Викентий Павлович взял Зыкина за руку, заставил отойти от двери и плотно ее прикрыл. Минуту подумав, запер на ключ.

– Так нам никто не помешает, – объяснил. – Садитесь сюда, напротив меня, так удобнее будет разговаривать… Как вас зовут?

– Городовой Зыкин!

– Ну, так я вас называть не стану… Имя-отчество-то как?

– Алексей Мартынович…

– Меня называйте Викентием Павловичем. Итак, Алексей Мартынович, как вы сказали? Ночь, когда убили Веру Алексеевну? Вы что же, были где-то поблизости от их дома? Дежурили в том районе?

– Не-ет… Я охранял в тюрьме осужденного. Накануне как раз в аккурат суд прошел, этого Кокуль-Яснобранского виновным признали, а наутро за ним приехать должны были. Вот я и охранял его в ту ночь…

Зыкин смешался, замолчал. Петрусенко уловил его смятение, подумал: «По пустякам так не волнуются!» Его охватило предчувствие какого-то необычного поворота дела.

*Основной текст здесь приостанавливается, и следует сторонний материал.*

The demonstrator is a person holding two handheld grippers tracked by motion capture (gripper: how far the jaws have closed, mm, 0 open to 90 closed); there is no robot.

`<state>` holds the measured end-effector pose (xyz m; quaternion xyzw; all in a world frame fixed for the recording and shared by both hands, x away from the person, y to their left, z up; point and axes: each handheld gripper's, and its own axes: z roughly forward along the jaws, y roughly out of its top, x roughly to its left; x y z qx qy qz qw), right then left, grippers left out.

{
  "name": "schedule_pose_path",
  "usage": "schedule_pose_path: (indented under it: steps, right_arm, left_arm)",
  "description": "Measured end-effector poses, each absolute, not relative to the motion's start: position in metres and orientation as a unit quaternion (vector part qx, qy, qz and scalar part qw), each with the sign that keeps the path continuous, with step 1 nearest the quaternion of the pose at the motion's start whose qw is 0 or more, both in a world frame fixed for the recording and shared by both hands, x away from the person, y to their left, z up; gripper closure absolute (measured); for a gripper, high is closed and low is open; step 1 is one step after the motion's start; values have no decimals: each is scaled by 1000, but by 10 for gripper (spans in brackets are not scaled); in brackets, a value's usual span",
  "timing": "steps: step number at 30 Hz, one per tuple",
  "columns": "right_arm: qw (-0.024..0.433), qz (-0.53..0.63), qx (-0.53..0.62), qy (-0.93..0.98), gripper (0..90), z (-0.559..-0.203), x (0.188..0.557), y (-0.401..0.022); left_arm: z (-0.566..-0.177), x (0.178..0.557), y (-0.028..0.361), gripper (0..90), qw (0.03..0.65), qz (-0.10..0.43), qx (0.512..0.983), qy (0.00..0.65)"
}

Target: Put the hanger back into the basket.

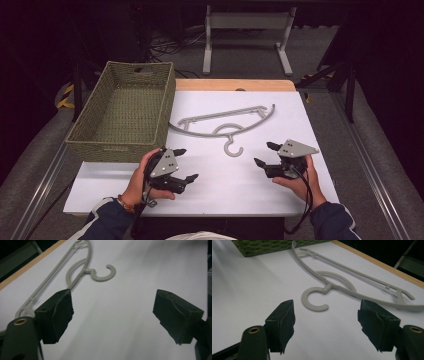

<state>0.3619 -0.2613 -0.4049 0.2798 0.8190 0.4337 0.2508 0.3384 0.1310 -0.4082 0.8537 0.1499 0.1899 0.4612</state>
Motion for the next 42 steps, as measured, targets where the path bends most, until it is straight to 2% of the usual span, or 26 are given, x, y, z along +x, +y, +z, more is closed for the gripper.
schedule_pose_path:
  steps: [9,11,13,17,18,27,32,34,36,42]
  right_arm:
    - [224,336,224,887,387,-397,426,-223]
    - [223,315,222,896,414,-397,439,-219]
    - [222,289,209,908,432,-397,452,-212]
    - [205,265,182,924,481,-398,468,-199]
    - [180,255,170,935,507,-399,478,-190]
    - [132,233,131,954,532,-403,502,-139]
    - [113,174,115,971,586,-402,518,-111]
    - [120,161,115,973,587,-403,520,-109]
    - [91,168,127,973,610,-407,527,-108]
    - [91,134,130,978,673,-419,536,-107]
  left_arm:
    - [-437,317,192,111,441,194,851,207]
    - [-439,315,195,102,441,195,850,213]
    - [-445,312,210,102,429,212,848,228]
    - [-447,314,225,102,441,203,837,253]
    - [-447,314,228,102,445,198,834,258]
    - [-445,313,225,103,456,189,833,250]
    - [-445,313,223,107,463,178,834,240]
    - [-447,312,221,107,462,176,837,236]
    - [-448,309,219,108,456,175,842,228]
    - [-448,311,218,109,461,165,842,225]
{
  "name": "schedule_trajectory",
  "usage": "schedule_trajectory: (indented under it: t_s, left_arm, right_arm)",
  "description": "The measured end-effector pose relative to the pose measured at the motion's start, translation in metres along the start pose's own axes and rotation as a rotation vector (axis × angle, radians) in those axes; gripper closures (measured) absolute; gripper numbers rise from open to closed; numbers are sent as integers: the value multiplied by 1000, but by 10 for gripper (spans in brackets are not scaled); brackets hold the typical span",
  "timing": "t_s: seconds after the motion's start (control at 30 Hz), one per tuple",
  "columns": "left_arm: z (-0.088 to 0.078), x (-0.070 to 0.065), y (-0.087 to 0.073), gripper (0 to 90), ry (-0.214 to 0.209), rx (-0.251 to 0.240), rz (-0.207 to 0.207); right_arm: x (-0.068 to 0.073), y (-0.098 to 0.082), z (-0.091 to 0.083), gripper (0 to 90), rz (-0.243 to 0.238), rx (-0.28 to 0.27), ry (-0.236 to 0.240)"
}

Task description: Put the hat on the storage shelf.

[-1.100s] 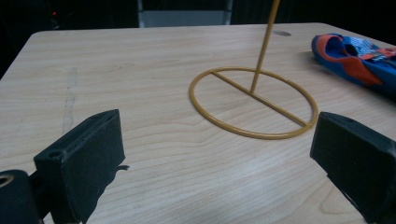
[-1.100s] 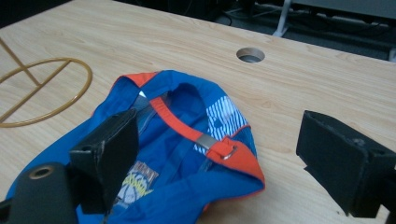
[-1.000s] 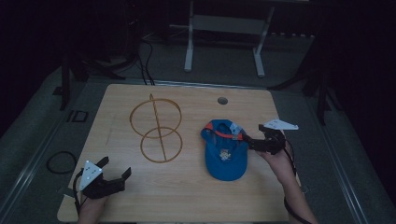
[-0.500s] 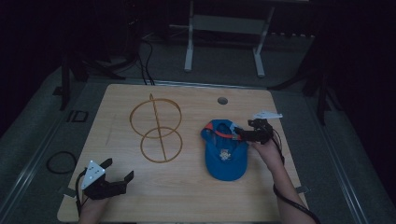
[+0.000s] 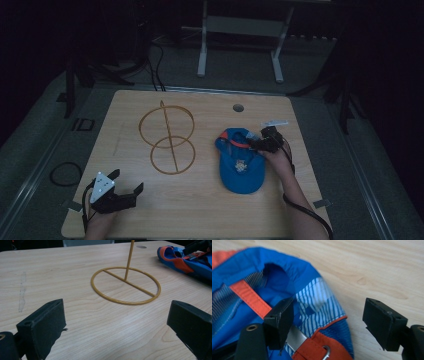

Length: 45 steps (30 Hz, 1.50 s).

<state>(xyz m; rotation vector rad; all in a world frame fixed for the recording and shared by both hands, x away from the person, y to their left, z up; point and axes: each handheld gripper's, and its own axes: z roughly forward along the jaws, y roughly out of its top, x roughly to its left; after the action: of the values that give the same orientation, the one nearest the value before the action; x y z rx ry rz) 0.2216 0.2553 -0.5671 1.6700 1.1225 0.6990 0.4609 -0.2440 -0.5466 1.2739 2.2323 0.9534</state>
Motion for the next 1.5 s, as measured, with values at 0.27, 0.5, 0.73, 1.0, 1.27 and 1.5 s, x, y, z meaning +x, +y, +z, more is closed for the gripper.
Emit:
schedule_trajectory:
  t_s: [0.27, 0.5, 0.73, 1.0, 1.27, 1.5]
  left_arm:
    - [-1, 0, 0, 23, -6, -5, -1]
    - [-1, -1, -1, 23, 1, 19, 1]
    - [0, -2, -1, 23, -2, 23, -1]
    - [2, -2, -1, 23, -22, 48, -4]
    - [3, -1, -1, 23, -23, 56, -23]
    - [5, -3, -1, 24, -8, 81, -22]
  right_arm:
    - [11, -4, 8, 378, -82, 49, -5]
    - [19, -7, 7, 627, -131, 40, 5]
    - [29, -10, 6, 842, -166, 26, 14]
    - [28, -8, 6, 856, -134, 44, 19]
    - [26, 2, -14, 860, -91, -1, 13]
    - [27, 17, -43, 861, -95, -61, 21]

– Вот что, Алексей Мартынович, – решительно произнес он. – Рубите сплеча самое главное, так вам сразу станет легче!

«А детали мы потом обговорим», – подумал про себя.

Зыкин взглянул на него благодарно и начал:

– Заснул я в ту ночь. Никогда такого не бывало за всю службу, а в ту ночь – как мешком по голове дали! И камеру открытой оставил…

Петрусенко присвистнул и вскочил на ноги. Быстро прошелся из угла в угол, Зыкин только поворачивал за ним головой, вжатой в плечи. Вдруг Викентий Павлович так же стремительно сел на место, пристукнул ладонями о стол. Глаза его были чуть прищурены и словно искрились.

– А ключи? – спросил он почти весело. – Ключи-то?..

Зыкин безнадежно махнул рукой:

– Чего там!.. В дверях камеры оставил. Оба… и от входной двери тоже.

– Ну, и что дальше?

– Так… два часа проспал или даже больше. Испугался поначалу, а потом гляжу – заключенный спит себе в камере. От сердца отлегло, думаю: «Он и не знал, что не был заперт…»

– Дальше можете не рассказывать, – махнул рукой Петрусенко. – Все ясно: сначала успокоились, решили, что никто не узнает. А теперь мучаетесь: вдруг убийцу покрываете?